American journalist and novelist (born 1949)

Anne Hillerman (born October 2, 1949) is an American journalist from New Mexico, and a New York Times best-selling author. The daughter of novelist Tony Hillerman, she has continued her father's series of Joe Leaphorn-Jim Chee novels following his death, adding officer Bernadette Manuelito as a full partner in solving the crimes.

==Biography==
She is the daughter of novelist Tony Hillerman and his wife Marie Unzner, and was married to photographer Don Strel, who died in 2020. Anne has served as arts editor and editorial page editor, as well as writer, for The Santa Fe New Mexican newspaper and the Albuquerque Journal. Her first books were primarily about travel, local New Mexico points of interest, and restaurants. She and Strel collaborated on Santa Fe Flavors: Best Restaurants and Recipes and Gardens of Santa Fe.

==Leaphorn and Chee novels==
Tony Hillerman, who died in 2008, was best known for his Leaphorn and Chee mystery novels. Tony Hillerman's Landscapes: On the Road with Chee and Leaphorn was begun by Anne before his death, and includes his comments. With Anne gleaning locale details from her father's novels, and her husband taking the photographs, she intended it as a book to draw in readers of his novels, a guide for the reader to visualize the New Mexico and Arizona sites from the perspective of the two main protagonists Joe Leaphorn and Jim Chee.

After her father's death, Anne continued the Leaphorn and Chee series, but Leaphorn's involvement is curtailed in the first chapter of the first book, Spider Woman's Daughter. Leaphorn is the victim of an assassination attempt, spends half of the book in a coma, and later was severely limited in his ability to communicate. Chee and Bernadette Manuelito are the crime solvers from that book forward in the series, with Leaphorn mentioned sporadically in the background but never fully active in the investigations. Spider Woman's Daughter garnered the 2014 Spur Award for Best First Novel from the Western Writers of America, and landed on the New York Times Best Seller list.

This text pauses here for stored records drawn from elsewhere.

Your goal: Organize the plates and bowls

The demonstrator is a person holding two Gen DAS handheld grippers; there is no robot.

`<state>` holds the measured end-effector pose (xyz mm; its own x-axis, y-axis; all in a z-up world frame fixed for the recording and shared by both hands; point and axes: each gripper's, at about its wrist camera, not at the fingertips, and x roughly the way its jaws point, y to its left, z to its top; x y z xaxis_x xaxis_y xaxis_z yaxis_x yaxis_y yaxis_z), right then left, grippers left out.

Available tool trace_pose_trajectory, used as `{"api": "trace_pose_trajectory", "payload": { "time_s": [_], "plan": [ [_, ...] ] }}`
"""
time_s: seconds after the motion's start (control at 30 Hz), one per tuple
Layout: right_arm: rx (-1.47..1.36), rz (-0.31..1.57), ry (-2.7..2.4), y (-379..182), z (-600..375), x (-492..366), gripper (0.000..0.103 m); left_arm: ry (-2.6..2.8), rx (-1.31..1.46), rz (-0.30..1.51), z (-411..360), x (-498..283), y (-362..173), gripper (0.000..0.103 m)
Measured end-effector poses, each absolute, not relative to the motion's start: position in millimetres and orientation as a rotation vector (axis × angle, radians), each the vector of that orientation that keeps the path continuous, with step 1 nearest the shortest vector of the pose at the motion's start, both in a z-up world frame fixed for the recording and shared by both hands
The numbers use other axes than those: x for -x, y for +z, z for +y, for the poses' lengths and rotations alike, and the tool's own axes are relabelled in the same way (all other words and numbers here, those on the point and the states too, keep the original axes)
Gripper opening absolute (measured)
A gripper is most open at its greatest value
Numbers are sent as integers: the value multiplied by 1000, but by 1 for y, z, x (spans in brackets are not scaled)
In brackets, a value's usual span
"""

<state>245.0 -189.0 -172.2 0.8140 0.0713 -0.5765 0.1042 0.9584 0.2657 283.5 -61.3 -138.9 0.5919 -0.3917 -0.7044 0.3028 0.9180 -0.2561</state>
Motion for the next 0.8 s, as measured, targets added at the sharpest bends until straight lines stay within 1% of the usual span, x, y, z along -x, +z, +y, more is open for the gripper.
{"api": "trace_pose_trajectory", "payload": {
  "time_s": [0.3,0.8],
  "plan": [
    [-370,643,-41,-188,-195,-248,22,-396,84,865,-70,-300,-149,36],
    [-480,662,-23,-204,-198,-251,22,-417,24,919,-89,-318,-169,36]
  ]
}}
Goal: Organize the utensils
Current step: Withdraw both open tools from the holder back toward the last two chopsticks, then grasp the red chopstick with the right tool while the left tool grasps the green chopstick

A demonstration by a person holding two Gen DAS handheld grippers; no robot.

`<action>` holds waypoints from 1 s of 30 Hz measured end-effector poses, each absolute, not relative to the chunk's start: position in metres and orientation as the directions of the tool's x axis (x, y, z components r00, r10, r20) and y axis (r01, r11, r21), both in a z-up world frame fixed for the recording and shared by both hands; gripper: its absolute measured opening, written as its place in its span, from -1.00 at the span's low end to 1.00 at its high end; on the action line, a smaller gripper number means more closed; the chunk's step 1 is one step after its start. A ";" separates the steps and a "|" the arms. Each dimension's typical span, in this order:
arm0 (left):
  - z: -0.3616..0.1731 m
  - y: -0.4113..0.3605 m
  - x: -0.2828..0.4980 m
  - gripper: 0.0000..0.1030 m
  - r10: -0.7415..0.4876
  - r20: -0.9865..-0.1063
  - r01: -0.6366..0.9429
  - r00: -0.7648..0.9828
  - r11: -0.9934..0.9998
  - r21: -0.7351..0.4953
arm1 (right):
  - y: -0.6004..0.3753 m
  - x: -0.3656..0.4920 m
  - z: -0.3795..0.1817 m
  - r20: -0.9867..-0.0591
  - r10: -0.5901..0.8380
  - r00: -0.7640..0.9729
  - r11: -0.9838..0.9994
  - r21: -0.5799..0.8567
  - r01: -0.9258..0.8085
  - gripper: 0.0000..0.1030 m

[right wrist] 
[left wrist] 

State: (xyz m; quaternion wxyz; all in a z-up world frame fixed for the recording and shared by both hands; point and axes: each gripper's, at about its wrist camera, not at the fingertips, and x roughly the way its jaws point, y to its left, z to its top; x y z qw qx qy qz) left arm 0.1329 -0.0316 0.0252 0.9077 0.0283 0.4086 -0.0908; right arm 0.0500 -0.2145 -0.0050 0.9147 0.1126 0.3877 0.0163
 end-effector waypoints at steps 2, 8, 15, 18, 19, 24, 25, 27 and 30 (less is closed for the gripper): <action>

She followed that with a change in the series, Rock With Wings, Song of the Lion and Cave of Bones, released April 2018, all of which have also been on the New York Times Best Seller list. Hillerman has continued to publish several more adventures in the series.

== Bibliography ==

- General subjects

- 1988: (with Mina Yamashita) "Done in the Sun: Solar Projects for Children" (1988)
- 1995: "Ride the Wind, USA to Africa" (1995)
- 1998: (with Tamar Stieber) "The Insider's Guide to Santa Fe" (1998)
- 2005: "Children's Guide to Santa Fe" (2005)
- 2009: (with Don Strel) "Santa Fe Flavors: Best Restaurants and Recipes" (2009)
- 2010: (with Don Strel) "Gardens of Santa Fe" (2010)

- Joe Leaphorn and Jim Chee

- 2009: (photos by Don Strel) "Tony Hillerman's Landscapes: On the Road with Chee and Leaphorn" (2009)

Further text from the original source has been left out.